### Problem description
Below are records with pictures. Transcribe exactly, and only, the lines from the line with "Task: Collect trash" to the line with "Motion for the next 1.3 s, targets", both ends included, but not the pictures.

[Data entries]
((
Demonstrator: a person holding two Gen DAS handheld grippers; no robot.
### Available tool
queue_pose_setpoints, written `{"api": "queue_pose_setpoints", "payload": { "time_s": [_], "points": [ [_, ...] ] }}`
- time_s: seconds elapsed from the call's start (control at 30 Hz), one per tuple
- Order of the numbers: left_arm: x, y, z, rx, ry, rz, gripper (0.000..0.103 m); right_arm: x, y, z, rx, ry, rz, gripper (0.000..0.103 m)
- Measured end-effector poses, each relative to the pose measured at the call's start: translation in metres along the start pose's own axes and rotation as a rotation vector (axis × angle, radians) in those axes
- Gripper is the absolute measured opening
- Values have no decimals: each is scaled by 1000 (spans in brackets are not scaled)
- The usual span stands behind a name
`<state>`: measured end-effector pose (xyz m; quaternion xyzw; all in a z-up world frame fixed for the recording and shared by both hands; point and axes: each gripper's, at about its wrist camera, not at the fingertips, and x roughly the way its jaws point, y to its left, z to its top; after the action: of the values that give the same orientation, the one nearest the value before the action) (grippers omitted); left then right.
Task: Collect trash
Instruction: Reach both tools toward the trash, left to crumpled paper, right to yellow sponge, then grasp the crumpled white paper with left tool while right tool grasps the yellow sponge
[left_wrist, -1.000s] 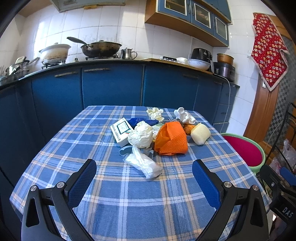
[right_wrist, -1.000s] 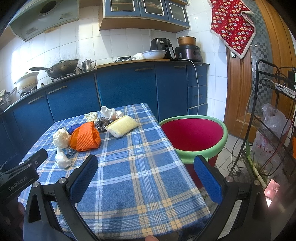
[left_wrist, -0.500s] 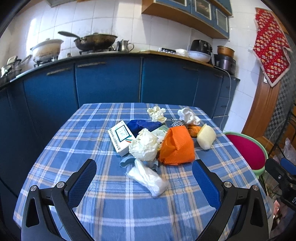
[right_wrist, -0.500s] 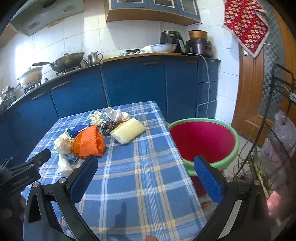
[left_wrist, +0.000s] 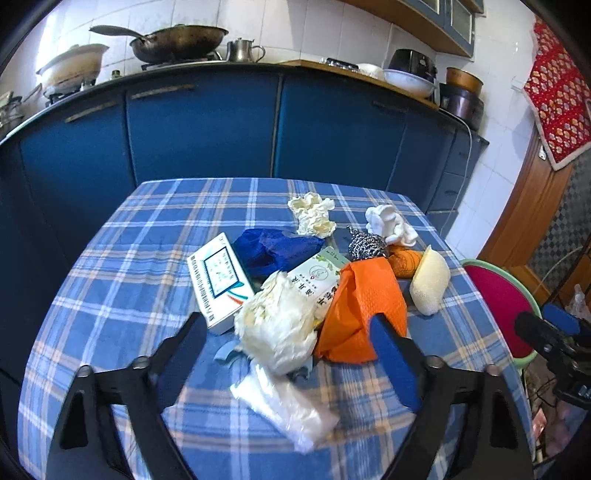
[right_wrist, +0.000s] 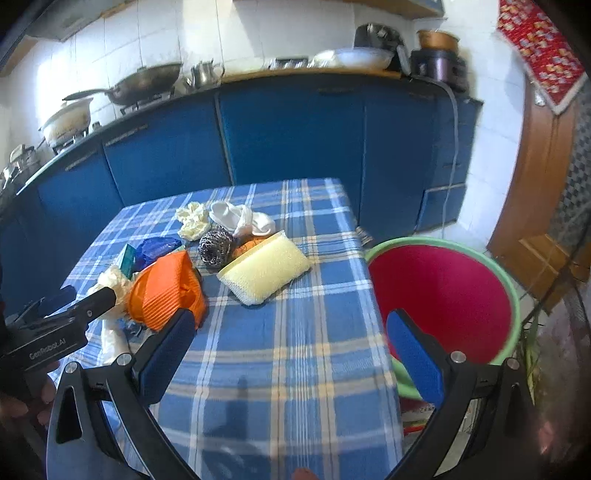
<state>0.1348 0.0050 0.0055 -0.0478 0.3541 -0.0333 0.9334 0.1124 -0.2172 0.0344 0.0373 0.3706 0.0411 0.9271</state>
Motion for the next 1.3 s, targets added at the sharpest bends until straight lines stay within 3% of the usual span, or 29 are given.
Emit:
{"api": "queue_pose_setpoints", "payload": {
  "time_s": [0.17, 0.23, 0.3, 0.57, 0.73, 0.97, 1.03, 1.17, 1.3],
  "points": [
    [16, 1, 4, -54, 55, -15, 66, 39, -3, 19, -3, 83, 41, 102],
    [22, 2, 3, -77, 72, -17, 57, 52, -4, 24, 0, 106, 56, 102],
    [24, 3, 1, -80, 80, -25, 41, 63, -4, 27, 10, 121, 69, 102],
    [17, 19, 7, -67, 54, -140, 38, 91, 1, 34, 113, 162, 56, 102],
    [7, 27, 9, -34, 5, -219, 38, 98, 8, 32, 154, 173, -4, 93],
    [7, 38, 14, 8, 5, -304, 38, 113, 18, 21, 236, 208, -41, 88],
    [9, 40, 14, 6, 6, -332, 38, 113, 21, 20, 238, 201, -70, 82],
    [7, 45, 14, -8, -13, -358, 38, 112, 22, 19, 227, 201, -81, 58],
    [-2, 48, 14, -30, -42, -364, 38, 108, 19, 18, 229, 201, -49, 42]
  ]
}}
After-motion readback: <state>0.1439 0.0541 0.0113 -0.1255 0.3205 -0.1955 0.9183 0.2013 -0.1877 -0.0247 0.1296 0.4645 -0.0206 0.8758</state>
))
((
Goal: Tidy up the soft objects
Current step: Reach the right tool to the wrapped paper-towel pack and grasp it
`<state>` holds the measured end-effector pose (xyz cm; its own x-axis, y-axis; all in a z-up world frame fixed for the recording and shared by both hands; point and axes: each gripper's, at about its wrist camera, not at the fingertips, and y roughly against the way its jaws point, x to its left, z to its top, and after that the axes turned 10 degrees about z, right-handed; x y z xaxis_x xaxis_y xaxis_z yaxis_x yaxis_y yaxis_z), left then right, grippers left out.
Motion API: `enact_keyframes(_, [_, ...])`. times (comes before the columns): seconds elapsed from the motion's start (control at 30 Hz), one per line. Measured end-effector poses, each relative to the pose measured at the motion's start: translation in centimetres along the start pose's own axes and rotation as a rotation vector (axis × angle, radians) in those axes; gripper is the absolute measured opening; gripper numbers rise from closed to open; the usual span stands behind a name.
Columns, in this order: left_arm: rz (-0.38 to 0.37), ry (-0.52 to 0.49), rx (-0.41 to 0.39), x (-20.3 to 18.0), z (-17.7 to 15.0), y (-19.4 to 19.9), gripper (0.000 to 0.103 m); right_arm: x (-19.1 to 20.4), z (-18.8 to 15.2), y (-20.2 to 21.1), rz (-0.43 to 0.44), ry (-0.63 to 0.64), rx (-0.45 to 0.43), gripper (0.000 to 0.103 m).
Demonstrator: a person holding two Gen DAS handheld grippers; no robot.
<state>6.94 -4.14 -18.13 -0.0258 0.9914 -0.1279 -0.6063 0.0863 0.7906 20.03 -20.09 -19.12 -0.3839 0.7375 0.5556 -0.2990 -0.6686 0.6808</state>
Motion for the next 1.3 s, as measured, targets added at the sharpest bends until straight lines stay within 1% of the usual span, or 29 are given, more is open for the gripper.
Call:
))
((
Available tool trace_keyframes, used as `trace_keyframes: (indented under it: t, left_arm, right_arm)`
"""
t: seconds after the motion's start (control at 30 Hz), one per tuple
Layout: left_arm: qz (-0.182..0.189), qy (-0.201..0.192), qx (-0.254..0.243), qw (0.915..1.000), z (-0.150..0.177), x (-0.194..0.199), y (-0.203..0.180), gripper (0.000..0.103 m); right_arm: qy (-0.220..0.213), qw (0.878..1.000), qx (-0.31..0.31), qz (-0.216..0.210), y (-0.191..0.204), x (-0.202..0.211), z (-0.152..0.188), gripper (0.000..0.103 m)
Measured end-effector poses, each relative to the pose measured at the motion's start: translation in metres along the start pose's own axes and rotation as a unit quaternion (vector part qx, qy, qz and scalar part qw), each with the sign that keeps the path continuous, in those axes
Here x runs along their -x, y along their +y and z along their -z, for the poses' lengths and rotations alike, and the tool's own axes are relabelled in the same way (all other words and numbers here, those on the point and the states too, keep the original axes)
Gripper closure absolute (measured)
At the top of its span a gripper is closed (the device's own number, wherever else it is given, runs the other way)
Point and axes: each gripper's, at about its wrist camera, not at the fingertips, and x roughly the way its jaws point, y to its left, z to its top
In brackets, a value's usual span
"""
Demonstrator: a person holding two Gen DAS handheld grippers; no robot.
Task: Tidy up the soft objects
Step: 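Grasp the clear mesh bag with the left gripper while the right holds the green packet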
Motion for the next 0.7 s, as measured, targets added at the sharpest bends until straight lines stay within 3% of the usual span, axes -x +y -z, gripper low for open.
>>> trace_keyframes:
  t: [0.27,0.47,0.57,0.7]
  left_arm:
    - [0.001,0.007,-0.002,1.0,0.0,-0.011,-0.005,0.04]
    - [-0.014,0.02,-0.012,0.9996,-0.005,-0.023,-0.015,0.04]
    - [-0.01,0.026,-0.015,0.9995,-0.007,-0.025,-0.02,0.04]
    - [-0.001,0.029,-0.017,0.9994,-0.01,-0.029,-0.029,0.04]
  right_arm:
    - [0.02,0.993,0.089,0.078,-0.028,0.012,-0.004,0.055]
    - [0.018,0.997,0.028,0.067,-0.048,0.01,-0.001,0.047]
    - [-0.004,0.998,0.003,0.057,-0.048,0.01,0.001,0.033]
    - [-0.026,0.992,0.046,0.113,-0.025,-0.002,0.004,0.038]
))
### Response below
Task: Collect trash
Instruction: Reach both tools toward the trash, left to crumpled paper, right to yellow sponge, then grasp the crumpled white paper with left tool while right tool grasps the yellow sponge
[left_wrist, -1.000s] 
[right_wrist, -1.000s] 
[left_wrist, -0.500s] 
[right_wrist, -0.500s] 
[left_wrist, +0.000s] 
[right_wrist, +0.000s] 
<state>0.1348 0.0050 0.0055 -0.0478 0.3541 -0.0333 0.9334 0.1124 -0.2172 0.0344 0.0373 0.3706 0.0411 0.9271</state>
Motion for the next 1.3 s, targets added at the sharpest bends until straight lines stay within 3% of the usual span, or 29 are given.

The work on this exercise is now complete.